**TASK DESCRIPTION**
Everything from the line containing "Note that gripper" to the end of the listing, both included, should be returned exactly, apart from the pictures.

**DATA EXTRACT**
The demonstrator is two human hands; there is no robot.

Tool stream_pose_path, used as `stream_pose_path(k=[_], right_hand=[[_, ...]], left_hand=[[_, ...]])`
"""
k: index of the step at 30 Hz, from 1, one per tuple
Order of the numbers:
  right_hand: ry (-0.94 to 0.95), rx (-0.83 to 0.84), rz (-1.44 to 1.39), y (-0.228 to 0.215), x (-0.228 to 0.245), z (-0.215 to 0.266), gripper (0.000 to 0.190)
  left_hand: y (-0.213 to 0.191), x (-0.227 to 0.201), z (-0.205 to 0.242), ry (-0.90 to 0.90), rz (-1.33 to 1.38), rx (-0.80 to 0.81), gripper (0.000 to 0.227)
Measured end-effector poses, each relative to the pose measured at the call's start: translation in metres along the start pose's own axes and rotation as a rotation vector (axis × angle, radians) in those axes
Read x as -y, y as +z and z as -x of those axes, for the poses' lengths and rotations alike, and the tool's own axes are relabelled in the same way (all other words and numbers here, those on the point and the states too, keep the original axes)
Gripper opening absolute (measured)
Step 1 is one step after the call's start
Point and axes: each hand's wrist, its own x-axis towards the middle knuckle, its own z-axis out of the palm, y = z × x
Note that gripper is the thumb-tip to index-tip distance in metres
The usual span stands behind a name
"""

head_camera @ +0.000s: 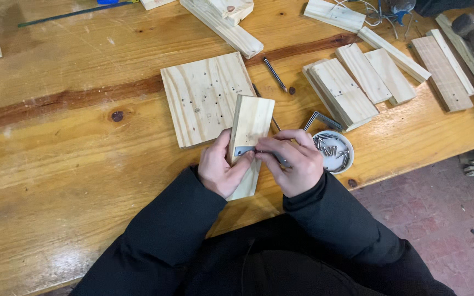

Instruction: The person assembles small wooden boxes by attaching metal corner brackets to pre-drilled wooden pieces using a screwdriver. They place screws into the bracket holes and tighten them, then connect the pieces to form a box shape.

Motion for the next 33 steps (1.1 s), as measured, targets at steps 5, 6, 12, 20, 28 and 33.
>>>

**EXERCISE ANSWER**
Note that gripper is the thumb-tip to index-tip distance in metres
The usual span stands behind a name
"""

head_camera @ +0.000s: 

Instruction: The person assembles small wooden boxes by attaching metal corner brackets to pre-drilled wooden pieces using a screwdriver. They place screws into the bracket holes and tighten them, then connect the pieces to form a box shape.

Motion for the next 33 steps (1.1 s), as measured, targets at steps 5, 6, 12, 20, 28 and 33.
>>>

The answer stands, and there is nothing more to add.